++++ DATA EXTRACT ++++

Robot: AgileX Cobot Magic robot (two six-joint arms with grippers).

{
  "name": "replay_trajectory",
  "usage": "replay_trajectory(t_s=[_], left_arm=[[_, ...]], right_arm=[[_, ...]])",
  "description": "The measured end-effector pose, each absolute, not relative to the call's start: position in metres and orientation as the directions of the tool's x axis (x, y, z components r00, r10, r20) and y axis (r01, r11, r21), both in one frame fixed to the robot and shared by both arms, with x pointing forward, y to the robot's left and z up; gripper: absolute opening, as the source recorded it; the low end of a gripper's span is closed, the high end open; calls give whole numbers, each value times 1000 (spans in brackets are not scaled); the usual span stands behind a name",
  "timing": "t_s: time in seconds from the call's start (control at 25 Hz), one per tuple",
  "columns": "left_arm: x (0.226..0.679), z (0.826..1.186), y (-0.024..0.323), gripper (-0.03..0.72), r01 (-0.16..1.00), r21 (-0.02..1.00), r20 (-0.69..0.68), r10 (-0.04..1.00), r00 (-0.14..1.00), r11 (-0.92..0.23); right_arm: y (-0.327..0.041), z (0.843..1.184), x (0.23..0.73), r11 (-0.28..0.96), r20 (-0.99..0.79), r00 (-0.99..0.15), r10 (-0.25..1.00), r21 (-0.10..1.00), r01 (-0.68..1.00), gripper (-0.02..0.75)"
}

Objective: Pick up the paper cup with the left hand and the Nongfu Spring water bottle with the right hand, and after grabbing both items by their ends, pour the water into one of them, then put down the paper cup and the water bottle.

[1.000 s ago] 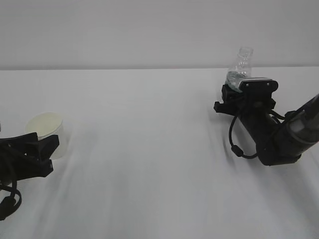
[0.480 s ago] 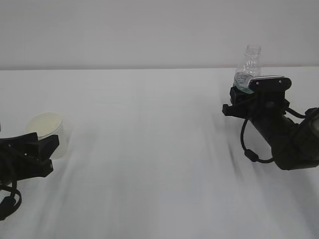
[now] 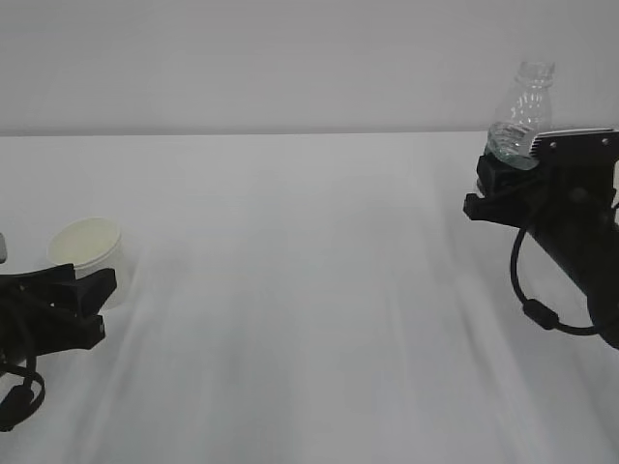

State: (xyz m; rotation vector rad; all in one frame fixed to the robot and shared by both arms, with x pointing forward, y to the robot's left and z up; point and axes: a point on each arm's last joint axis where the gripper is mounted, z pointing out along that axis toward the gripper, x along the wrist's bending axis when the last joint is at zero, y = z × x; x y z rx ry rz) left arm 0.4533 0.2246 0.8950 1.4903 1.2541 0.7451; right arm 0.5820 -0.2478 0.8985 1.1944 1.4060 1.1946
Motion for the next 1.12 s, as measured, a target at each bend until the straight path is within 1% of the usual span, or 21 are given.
replay_trajectory(t_s=[0.28, 0.52, 0.64, 0.68, 0.72, 0.88, 0.92, 1.0, 1.12], left_arm=[[453, 895, 225, 367, 332, 942, -142, 952, 270, 47], [453, 895, 225, 340, 332, 942, -142, 952, 270, 47], [454, 894, 227, 351, 334, 941, -145, 959, 243, 58], [454, 894, 227, 369, 335, 940, -144, 961, 235, 59], [454, 894, 228, 405, 333, 941, -141, 963, 230, 58], [454, 894, 228, 616, 332, 942, -135, 965, 227, 54], [454, 894, 229, 647, 332, 942, -135, 965, 225, 54], [454, 892, 230, 675, 333, 942, -121, 968, 220, 42], [451, 888, 234, 688, 349, 937, -103, 977, 188, 32]], right_arm=[[-250, 923, 550, 75, -62, -152, 987, 993, 86, 365], [-251, 928, 525, 93, -73, -185, 980, 991, 98, 365], [-250, 929, 515, 98, -75, -208, 975, 990, 102, 365], [-250, 930, 511, 97, -73, -215, 974, 990, 104, 365], [-250, 930, 508, 100, -75, -223, 972, 990, 103, 365], [-250, 935, 500, 81, -56, -238, 970, 992, 98, 365], [-250, 936, 499, 79, -55, -240, 969, 993, 93, 365], [-250, 938, 498, 78, -54, -243, 969, 993, 90, 365], [-249, 937, 498, 80, -55, -251, 967, 993, 90, 365]])
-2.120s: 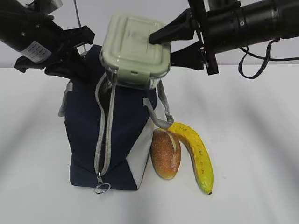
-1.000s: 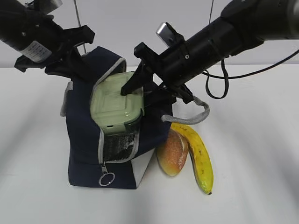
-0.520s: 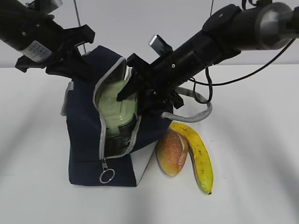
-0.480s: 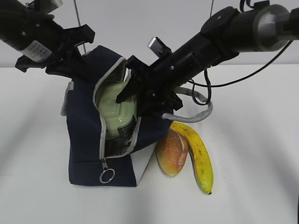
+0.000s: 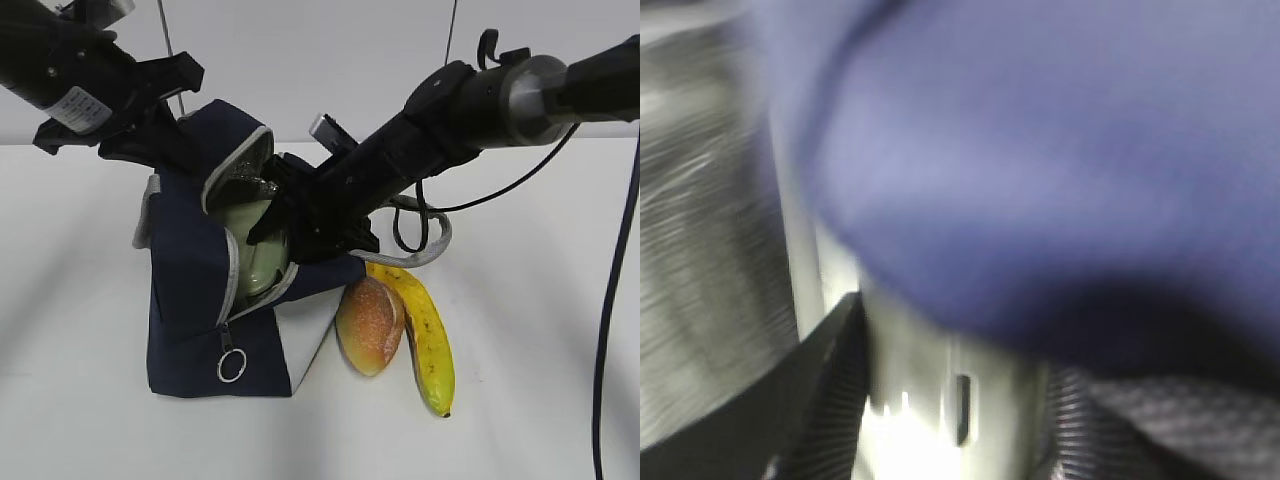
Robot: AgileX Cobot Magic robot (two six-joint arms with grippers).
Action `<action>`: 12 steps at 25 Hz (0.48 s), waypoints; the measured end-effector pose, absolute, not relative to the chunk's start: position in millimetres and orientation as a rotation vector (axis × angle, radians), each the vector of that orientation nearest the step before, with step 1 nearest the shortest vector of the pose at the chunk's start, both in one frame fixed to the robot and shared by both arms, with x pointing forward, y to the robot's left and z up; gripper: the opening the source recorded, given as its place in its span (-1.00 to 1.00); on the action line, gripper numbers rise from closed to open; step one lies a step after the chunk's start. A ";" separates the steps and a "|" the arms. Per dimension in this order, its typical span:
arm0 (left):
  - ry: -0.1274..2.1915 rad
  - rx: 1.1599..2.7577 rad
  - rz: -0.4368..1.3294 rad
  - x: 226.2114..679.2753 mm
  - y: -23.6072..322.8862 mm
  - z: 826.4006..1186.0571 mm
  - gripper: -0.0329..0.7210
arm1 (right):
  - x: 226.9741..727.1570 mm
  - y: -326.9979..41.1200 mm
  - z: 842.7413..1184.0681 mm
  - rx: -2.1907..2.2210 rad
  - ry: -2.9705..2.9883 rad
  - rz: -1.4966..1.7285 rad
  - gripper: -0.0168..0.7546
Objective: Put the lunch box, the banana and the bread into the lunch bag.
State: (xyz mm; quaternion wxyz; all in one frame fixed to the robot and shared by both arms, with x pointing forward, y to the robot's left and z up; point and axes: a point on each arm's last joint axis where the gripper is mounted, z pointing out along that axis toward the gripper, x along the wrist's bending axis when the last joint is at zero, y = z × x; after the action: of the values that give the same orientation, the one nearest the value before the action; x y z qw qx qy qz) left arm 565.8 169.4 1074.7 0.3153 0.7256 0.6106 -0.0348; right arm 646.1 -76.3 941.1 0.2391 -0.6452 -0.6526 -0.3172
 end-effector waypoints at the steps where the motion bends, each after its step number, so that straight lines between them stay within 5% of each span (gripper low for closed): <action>1: 1.609 1.911 -0.093 565.7 169.4 1074.8 -0.92 | 646.6 -75.7 936.7 -1.771 -1.790 -0.860 0.01; 12: 1.609 1.909 -0.094 565.7 169.2 1074.8 -0.92 | 646.8 -75.7 929.7 -1.754 -1.861 -0.842 0.10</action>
State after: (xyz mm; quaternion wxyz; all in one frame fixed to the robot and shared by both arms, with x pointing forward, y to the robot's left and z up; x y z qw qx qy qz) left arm 565.7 169.2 1074.8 0.3160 0.7250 0.6109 -0.0358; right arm 646.8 -75.7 929.7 0.2226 -0.6352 -0.6738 -0.3048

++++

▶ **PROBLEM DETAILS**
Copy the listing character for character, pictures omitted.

▶ **SOLUTION FOR THIS EXERCISE**
Robot: AgileX Cobot Magic robot (two six-joint arms with grippers).

{
  "name": "replay_trajectory",
  "usage": "replay_trajectory(t_s=[_], left_arm=[[_, ...]], right_arm=[[_, ...]])",
  "description": "The measured end-effector pose, each absolute, not relative to the call's start: position in metres and orientation as the directions of the tool's x axis (x, y, z components r00, r10, r20) and y axis (r01, r11, r21), both in one frame fixed to the robot and shared by both arms, with x pointing forward, y to the robot's left and z up; gripper: absolute opening, as the source recorded it; the low end of a gripper's span is closed, the high end open; calls give whole numbers, each value times 1000 (spans in brackets are not scaled); the usual span stands behind a name",
  "timing": "t_s: time in seconds from the call's start (control at 25 Hz), one per tuple",
  "columns": "left_arm: x (0.226..0.679), z (0.826..1.186), y (-0.024..0.323), gripper (-0.03..0.72), r01 (-0.16..1.00), r21 (-0.02..1.00), r20 (-0.69..0.68), r10 (-0.04..1.00), r00 (-0.14..1.00), r11 (-0.92..0.23); right_arm: y (-0.327..0.041), z (0.843..1.184), x (0.23..0.73), r11 (-0.28..0.96), r20 (-0.99..0.79), r00 (-0.99..0.15), r10 (-0.25..1.00), r21 (-0.10..1.00), r01 (-0.68..1.00), gripper (-0.02..0.75)"
}

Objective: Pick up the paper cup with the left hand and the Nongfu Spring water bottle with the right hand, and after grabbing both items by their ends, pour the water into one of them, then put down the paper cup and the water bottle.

[1.000 s ago] 
[0.480 s ago] 
[now] 

State: (xyz m; rotation vector rad; all in one frame fixed to the robot and shared by both arms, with x pointing forward, y to the robot's left and z up; point and axes: a point on each arm's last joint axis where the gripper is mounted, z pointing out along that axis toward the gripper, x along the wrist's bending axis when the last joint is at zero, y = z × x; x y z rx ry rz) left arm 0.4533 0.2246 0.8950 1.4903 1.2541 0.7451; right arm 0.5820 -0.2478 0.8985 1.1944 1.4060 1.1946
Motion for the next 1.12 s, as measured, a target at each bend until the straight path is within 1% of the usual span, or 21 are given.
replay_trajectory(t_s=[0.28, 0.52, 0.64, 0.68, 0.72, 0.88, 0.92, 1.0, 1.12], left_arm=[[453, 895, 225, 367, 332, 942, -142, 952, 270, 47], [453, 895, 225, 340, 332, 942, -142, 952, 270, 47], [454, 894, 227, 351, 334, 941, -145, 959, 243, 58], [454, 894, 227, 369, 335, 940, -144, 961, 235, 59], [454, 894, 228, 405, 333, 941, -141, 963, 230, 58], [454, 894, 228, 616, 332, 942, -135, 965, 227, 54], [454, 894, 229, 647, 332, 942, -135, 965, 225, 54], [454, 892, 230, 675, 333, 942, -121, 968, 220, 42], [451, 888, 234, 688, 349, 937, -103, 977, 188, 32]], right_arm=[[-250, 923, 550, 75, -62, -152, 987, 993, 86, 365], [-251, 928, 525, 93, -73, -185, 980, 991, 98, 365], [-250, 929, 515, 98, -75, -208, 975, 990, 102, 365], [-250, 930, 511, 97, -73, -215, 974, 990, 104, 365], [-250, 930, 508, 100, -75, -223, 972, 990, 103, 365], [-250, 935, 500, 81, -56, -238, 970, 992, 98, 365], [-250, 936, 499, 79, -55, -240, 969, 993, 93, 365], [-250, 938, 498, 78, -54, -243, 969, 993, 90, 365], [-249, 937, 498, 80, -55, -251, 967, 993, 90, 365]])
-2.120s: 
-1.000s: 
-0.520s: 
-0.480s: 
+0.000s: 
Robot: AgileX Cobot Magic robot (two six-joint arms with grippers).
Action `<action>`: 12 steps at 25 Hz (0.48 s), waypoints; the measured end-effector pose, absolute, not relative to the chunk's start: position in millimetres and orientation as a rotation vector (axis × angle, radians), each the vector of that orientation nearest the step before, with step 1 nearest the shortest vector of the pose at the chunk's start, both in one frame fixed to the robot and shared by both arms, with x pointing forward, y to the robot's left and z up; gripper: the opening the source recorded, given as its place in its span (-1.00 to 1.00); on the action line, gripper numbers rise from closed to open; step one lies a step after the chunk's start. A ";" separates the steps and a "|" the arms. Per dimension in this order, its typical span:
arm0 (left):
  - ry: -0.1274..2.1915 rad
  - rx: 1.1599..2.7577 rad
  - rz: -0.4368..1.3294 rad
  - x: 226.2114..679.2753 mm
  - y: -23.6072..322.8862 mm
  - z: 826.4006..1186.0571 mm
  - gripper: -0.0329..0.7210
arm1 (right):
  - x: 226.9741..727.1570 mm
  - y: -326.9979..41.1200 mm
  - z: 842.7413..1184.0681 mm
  - rx: -2.1907..2.2210 rad
  - ry: -2.9705..2.9883 rad
  - rz: -1.4966..1.7285 rad
  - gripper: -0.0168..0.7546
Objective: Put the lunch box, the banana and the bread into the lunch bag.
State: (xyz mm; quaternion wxyz; all in one frame fixed to the robot and shared by both arms, with x pointing forward, y to the robot's left and z up; point and axes: a point on each arm's last joint axis where the gripper is mounted, z pointing out along that axis toward the gripper, x along the wrist's bending axis when the last joint is at zero, y = z × x; after the action: of the values that give the same orientation, the one nearest the value before the action; x y z qw qx qy qz) left arm 565.8 169.4 1074.7 0.3153 0.7256 0.6106 -0.0348; right arm 646.1 -76.3 941.1 0.2391 -0.6452 -0.6526 -0.3172
 end-effector waypoints at the steps where the motion bends, each after its step number, so that straight lines between them stay within 5% of each span (gripper low for closed): <action>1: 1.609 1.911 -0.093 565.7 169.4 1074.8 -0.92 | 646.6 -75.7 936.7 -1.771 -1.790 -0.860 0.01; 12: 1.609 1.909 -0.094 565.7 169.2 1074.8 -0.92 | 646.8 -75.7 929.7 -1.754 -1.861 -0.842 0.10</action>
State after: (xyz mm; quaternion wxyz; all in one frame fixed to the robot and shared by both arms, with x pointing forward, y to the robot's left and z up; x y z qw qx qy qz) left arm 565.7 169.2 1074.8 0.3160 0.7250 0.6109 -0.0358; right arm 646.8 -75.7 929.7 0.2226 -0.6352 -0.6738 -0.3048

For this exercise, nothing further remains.